## [TASK DETAILS]
Where a line below carries the word "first", include it in the count, then give the count alone.

━━━ MATERIAL SHOWN ━━━

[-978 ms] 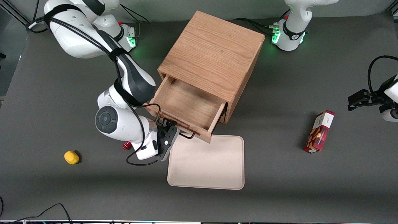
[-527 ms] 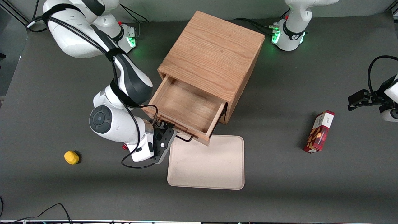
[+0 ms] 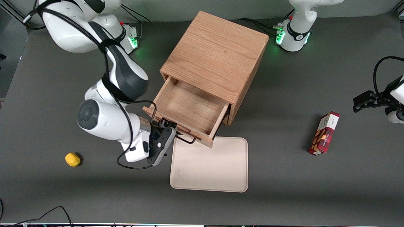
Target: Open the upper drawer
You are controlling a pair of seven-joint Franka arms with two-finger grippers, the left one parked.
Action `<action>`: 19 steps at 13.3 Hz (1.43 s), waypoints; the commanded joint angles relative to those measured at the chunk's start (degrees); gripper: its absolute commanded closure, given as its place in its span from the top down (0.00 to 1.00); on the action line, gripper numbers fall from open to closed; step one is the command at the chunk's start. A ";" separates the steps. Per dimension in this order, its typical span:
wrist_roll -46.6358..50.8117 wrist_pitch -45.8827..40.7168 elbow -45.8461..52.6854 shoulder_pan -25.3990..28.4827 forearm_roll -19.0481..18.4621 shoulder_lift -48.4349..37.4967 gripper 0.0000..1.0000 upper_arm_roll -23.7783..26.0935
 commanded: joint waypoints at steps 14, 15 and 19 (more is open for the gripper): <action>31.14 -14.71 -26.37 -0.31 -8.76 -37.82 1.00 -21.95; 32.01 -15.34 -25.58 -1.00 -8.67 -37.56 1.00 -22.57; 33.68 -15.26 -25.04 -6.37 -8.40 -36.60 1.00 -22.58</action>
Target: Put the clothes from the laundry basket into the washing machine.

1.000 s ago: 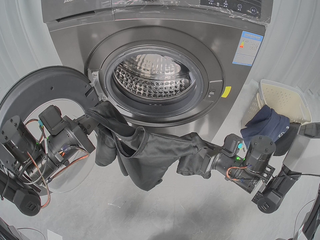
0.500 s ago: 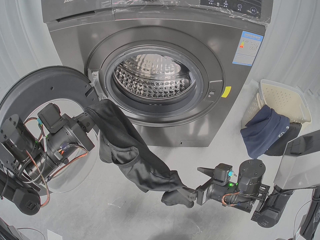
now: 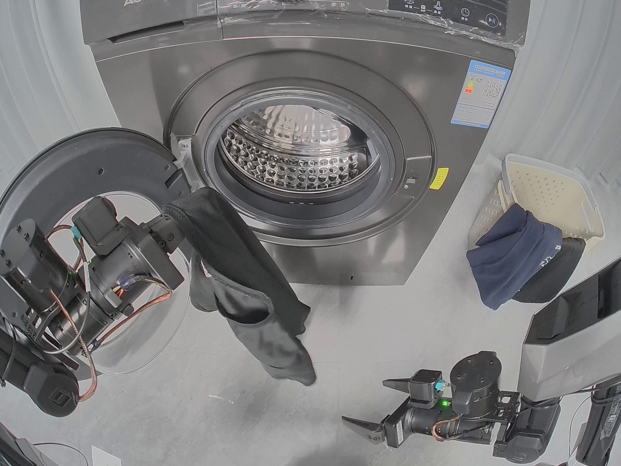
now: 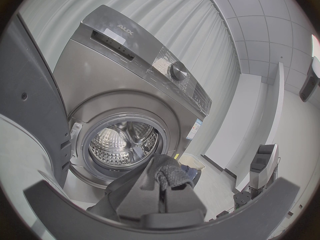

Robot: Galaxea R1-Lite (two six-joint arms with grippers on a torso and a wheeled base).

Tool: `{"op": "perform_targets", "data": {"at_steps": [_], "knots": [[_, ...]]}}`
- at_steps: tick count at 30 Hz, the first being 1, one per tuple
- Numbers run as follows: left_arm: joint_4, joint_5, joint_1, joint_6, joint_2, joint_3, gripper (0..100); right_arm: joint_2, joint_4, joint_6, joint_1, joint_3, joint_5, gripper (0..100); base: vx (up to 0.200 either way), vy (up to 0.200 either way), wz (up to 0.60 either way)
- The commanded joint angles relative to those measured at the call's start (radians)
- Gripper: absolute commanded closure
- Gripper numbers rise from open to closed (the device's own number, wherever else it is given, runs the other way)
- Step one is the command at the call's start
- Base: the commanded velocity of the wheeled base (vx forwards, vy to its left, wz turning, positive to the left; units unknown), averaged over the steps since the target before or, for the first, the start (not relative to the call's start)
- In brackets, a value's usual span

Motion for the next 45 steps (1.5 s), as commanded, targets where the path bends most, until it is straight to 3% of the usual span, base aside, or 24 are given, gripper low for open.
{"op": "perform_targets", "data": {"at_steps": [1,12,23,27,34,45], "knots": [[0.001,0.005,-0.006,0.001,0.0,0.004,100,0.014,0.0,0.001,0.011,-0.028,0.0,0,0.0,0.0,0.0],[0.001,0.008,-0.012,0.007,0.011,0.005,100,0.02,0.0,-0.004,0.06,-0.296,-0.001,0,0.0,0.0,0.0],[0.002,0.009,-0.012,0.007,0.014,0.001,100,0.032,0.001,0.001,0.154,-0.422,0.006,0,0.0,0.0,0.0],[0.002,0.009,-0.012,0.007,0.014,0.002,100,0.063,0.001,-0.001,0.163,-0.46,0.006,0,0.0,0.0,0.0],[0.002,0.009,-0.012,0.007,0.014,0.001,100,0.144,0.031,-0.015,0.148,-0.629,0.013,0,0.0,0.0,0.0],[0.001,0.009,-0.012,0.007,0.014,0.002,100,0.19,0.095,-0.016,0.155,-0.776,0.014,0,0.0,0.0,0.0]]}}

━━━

## [OUTPUT FOR THIS EXERCISE]
2